ABOUT THIS EXERCISE: The required output consists solely of the lines from the top of the listing through the line containing "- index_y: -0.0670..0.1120", transcribed exactly.

DATA:
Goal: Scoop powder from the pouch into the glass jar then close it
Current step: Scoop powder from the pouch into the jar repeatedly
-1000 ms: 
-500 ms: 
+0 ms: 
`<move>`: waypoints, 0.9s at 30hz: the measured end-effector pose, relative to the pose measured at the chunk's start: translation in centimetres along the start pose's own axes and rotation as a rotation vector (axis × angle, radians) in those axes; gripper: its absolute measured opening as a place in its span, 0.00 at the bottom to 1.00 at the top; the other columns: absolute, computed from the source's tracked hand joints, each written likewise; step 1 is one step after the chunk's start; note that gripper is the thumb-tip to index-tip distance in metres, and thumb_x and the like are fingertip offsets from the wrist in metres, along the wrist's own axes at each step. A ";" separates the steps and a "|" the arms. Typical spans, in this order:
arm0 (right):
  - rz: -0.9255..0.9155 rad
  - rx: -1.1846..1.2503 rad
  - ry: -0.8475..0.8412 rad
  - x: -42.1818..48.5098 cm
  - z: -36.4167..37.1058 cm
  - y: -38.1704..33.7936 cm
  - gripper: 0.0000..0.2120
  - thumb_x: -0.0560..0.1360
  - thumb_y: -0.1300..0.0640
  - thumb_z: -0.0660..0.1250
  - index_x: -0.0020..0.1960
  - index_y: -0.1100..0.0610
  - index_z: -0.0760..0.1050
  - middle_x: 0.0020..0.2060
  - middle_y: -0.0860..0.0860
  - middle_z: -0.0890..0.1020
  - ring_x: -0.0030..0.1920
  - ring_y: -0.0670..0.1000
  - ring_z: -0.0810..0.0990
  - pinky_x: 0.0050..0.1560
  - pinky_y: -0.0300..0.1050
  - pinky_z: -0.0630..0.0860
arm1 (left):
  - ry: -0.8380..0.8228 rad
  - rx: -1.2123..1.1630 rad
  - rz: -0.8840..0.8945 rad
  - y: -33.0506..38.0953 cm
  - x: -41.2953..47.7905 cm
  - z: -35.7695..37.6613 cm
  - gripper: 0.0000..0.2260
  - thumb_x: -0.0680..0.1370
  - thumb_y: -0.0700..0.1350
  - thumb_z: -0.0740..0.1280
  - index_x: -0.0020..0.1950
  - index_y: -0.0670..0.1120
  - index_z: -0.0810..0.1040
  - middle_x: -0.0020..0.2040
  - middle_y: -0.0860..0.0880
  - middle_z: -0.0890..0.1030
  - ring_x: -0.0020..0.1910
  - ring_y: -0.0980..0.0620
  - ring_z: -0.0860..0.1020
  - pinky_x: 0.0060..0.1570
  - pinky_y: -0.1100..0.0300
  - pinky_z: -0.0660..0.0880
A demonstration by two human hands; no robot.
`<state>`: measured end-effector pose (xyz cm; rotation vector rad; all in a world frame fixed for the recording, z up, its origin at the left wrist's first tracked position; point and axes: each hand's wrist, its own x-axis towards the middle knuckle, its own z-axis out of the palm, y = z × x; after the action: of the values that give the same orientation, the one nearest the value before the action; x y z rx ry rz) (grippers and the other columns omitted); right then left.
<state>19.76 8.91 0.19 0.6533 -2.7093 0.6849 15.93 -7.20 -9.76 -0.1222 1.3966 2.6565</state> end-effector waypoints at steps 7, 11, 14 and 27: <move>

PROBLEM SOLUTION:
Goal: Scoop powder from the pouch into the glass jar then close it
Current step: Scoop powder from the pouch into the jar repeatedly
-1000 ms: 
-500 ms: 
+0 ms: 
`<move>`: waypoints, 0.9s at 30hz: the measured end-effector pose, relative to the pose measured at the chunk's start: translation in centimetres along the start pose's own axes and rotation as a rotation vector (axis × angle, radians) in those axes; gripper: its absolute measured opening as a place in its span, 0.00 at the bottom to 1.00 at the top; the other columns: absolute, computed from the source's tracked hand joints, each written likewise; step 1 is one step after the chunk's start; note that gripper is the thumb-tip to index-tip distance in metres, and thumb_x and the like are fingertip offsets from the wrist in metres, along the wrist's own axes at each step. A ";" separates the steps and a "|" the arms. Typical spans, in this order:
arm0 (right):
  - rz: -0.9255..0.9155 rad
  - rx: -1.1846..1.2503 rad
  - ry: -0.8475..0.8412 rad
  - x: -42.1818..48.5098 cm
  - z: -36.4167..37.1058 cm
  - y: -38.1704..33.7936 cm
  - gripper: 0.0000..0.2120
  - thumb_x: -0.0560..0.1360
  - thumb_y: -0.1300..0.0640
  - thumb_z: -0.0660..0.1250
  - index_x: -0.0020..0.1960
  - index_y: -0.1100..0.0610
  - index_z: -0.0760..0.1050
  - middle_x: 0.0020..0.2060
  - middle_y: -0.0860..0.0860
  - middle_z: -0.0890..0.1020
  - ring_x: -0.0030..0.1920
  - ring_y: -0.0670..0.1000
  - ring_z: -0.0810..0.0990
  - pinky_x: 0.0050..0.1560
  - pinky_y: -0.0300..0.1050
  - pinky_z: -0.0630..0.0860
arm1 (left):
  - ry: -0.8380..0.8228 rad
  - rx: -1.2123..1.1630 rad
  - rz: -0.8840..0.8945 rad
  - y: -33.0506..38.0953 cm
  - x: -41.2953..47.7905 cm
  - z: -35.7695..37.6613 cm
  - gripper: 0.0000..0.2260
  - thumb_x: -0.0680..0.1370
  - thumb_y: -0.0700..0.1350
  - thumb_z: -0.0740..0.1280
  - index_x: -0.0020..0.1950
  - index_y: -0.0670..0.1120

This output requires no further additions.